In a step 435, the results can be utilized to update the drilling operation plan and direct future operations of the drilling assembly. The drilling assembly can be provided updated directions as quickly as the results can be communicated to the drilling assembly. For example, when the optimization process is occurring at a surface computing system, the results can be communicated downhole and the drilling assembly can react as soon as the results are received and processed.
In a decision step 440, the process can evaluate when the next trigger point occurs and will wait until that trigger point occurs. For example, if the drilling stage has ended, the trigger point will not occur and method 400 proceeds to a step 495. Other events can occur, such as a stuck drill string or other operational events that end the trigger point check. Otherwise, the trigger point check can wait at step 440 until the next trigger point at which method 400 proceeds to step 415 for the next iteration, for example, the passing of a periodic time interval or the passing of a periodic drilling distance interval. In some aspects, the trigger point is in real-time or near real-time which means that method 400 will proceed to step 415 to proceed to the next iteration without waiting for a periodic time or distance interval. Method 400 ends at step 495.

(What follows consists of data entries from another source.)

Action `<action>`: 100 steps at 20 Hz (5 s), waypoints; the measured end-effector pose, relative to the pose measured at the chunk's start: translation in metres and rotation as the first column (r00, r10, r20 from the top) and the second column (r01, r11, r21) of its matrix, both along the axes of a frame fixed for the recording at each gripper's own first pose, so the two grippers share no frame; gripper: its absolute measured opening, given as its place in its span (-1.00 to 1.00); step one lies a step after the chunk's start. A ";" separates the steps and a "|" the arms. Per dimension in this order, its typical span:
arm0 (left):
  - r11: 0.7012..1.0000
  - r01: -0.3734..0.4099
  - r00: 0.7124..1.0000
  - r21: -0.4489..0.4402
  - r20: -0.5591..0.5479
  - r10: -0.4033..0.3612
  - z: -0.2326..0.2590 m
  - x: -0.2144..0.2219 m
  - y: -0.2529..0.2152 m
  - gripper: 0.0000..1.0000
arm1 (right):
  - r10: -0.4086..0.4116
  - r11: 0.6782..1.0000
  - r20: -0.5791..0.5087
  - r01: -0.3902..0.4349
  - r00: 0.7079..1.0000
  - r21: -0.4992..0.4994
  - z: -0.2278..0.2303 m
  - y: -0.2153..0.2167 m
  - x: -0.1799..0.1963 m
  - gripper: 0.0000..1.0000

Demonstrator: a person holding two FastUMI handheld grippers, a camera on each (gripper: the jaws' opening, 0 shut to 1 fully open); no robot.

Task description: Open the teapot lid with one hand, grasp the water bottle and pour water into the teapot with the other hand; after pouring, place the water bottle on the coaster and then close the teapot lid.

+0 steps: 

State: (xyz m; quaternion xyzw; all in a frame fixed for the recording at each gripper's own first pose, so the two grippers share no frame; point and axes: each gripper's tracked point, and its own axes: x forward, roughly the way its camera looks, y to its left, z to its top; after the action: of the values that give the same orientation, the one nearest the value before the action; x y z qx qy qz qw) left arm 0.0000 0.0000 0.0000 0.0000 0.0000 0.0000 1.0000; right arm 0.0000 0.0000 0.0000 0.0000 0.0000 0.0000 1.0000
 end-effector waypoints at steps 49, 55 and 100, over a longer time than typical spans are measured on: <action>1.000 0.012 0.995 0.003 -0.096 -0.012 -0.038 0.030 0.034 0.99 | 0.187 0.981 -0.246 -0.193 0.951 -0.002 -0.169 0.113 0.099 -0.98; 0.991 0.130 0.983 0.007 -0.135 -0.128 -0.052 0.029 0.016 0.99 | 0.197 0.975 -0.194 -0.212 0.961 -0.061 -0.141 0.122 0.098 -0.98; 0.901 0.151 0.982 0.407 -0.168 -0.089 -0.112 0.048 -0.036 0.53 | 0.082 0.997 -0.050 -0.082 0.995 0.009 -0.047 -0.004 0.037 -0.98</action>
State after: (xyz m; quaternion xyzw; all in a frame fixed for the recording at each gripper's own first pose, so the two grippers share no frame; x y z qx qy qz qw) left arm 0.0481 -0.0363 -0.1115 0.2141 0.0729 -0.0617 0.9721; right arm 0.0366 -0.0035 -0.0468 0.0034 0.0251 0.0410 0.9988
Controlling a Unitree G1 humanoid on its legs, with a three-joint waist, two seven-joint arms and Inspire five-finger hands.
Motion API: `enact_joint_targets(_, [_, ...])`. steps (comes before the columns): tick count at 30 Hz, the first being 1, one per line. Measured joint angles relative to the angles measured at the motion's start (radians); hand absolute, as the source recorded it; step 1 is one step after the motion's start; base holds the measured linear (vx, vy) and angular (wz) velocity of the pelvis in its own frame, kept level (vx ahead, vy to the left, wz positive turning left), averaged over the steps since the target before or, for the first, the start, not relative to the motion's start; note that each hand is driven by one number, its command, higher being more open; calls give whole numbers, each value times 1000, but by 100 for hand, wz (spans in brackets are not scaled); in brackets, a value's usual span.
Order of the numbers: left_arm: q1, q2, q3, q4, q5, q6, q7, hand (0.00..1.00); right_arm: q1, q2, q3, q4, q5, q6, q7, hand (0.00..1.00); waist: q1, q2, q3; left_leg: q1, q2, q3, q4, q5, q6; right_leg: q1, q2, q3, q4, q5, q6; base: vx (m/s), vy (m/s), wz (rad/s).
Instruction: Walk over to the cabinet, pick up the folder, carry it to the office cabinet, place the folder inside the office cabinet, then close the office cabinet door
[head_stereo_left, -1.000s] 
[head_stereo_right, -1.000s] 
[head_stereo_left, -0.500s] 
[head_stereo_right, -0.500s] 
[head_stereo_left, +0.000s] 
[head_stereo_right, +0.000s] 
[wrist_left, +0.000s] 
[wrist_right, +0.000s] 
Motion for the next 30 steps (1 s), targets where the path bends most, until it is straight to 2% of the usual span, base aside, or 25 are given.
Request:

Drilling optimizer 500, or a portion thereof, can be implemented as an application, a code library, a dynamic link library, a function, a module, other software implementation, or combinations thereof. In some aspects, drilling optimizer 500 can be implemented in hardware, such as a ROM, a graphics processing unit, or other hardware implementation. In some aspects, drilling optimizer 500 can be implemented partially as a software application and partially as a hardware implementation. Drilling optimizer 500 shows components that perform functions of the disclosed processes and an implementation can combine or separate at least some of the described functions in one or more software or hardware systems.
Drilling optimizer 500 includes a data transceiver 510, an drilling optimizer 520, and a result transceiver 530. Data transceiver 510, drilling optimizer 520, and result transceiver 530 can be, or can include, conventional interfaces configured for transmitting and receiving data. Data transceiver 510 can receive input parameters, such as parameters to direct the operation of the analysis implemented by drilling optimizer 520, such as identifying which algorithms to utilize and specifying operational parameters. In some aspects, data transceiver 510 can be part of drilling optimizer 520.
Drilling optimizer 520 can be a drilling optimization processor and can implement the analysis and algorithms as described herein utilizing the input parameters, such as to track a drilling trajectory, optimize the drilling parameters to put the drilling on an improved trajectory, and update the drilling parameters (e.g., directing a geo-steering system or a well site controller). For example, drilling optimizer 520 can perform the analysis of the input parameters, compute risk analysis, generate results including one or more recommendations, optimizations, and updates to the current drilling operation plan, and communicate the results to other systems, such as a reservoir planning system, a drilling planning system, a geo-steering system, a well site controller, or other well site systems. In some aspects, drilling optimizer 520 can be a machine learning system, such as providing a process to analyze the collected input parameters from downhole sensors to provide a quality check on the data and to fill in potential gaps in the data.
A memory or data storage of drilling optimizer 520 can be configured to store the processes and algorithms for directing the operation of drilling optimizer 520. Drilling optimizer 520 can also include one or more processors that is configured to operate according to the analysis operations and algorithms disclosed herein, and an interface to communicate (transmit and receive) data.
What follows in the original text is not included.